CoCl 2 -triggered pseudohypoxic stress induces proteasomal degradation of SIRT4 via polyubiquitination of lysines K78 and K299.

SIRT4, together with SIRT3 and SIRT5, comprises the mitochondrially-localized subgroup of sirtuins. SIRT4 regulates mitochondrial bioenergetics, dynamics (mitochondrial fusion), and quality control (mitophagy) via its NAD + -dependent enzymatic activities. Here, we address the regulation of SIRT4 itself by characterizing its protein stability and degradation upon CoCl 2 -induced pseudohypoxic stress that typically triggers mitophagy. Interestingly, we observed that of the mitochondrial sirtuins, only the protein levels of SIRT4 or ectopically expressed SIRT4-eGFP decrease upon CoCl 2 treatment of HEK293 cells. Co-treatment with BafA1, an inhibitor of autophagosome-lysosome fusion required for autophagy/mitophagy, or the use of the proteasome inhibitor MG132, prevented CoCl 2 -induced SIRT4 downregulation.

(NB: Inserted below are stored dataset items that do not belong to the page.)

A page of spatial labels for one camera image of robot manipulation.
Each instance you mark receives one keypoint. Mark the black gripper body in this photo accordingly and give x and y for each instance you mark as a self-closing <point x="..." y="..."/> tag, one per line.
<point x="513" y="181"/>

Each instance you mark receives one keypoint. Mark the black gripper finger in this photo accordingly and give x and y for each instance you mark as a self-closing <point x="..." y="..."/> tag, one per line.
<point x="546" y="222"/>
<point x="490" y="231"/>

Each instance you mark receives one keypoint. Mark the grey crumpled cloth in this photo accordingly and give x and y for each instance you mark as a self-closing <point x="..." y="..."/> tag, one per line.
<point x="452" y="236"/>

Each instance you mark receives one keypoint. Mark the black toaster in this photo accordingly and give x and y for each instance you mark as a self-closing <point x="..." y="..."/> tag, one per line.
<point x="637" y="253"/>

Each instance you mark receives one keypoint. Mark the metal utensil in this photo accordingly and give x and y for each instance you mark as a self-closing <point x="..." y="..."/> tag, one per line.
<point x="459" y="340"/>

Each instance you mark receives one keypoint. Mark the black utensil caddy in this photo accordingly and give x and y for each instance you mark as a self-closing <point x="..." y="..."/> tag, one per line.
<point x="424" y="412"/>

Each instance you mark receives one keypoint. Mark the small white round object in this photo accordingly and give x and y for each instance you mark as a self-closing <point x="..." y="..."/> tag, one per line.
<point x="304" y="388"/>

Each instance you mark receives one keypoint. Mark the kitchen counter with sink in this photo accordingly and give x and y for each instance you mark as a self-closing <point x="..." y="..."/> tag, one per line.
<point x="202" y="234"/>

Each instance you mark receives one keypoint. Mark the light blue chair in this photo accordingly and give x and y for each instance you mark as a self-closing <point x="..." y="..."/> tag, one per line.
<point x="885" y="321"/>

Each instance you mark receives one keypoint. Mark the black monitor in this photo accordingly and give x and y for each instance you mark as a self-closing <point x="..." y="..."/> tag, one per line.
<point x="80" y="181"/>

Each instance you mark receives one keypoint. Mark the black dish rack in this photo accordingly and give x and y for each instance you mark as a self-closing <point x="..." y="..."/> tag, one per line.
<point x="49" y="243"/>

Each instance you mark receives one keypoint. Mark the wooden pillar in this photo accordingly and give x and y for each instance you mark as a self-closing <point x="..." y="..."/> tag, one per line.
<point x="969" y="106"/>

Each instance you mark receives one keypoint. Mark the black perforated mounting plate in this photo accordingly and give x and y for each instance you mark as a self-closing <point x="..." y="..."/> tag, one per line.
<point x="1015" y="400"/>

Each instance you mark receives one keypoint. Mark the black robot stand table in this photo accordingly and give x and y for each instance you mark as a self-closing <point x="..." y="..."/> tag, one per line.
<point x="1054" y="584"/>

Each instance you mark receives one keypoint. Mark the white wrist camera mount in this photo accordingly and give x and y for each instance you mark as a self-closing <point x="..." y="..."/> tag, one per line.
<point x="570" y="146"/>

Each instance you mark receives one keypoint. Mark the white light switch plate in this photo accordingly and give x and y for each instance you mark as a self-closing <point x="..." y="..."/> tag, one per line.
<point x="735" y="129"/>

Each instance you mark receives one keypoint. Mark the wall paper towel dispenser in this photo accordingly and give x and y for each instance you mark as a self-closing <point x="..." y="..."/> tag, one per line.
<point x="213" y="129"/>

Consistent with the proteasomal degradation of SIRT4, the lysine mutants SIRT4(K78R) and SIRT4(K299R) showed significantly reduced polyubiquitination upon CoCl 2 treatment and were more resistant to pseudohypoxia-induced degradation as compared to SIRT4. Moreover, SIRT4(K78R) and SIRT4(K299R) displayed increased basal protein stability as compared to wild-type SIRT4 when subjected to MG132 treatment or cycloheximide (CHX) chase assays. Thus, our data indicate that stress-induced protein degradation of SIRT4 occurs through two mechanisms: (i) via mitochondrial autophagy/mitophagy, and (ii) as a separate process via proteasomal degradation within the cytoplasm.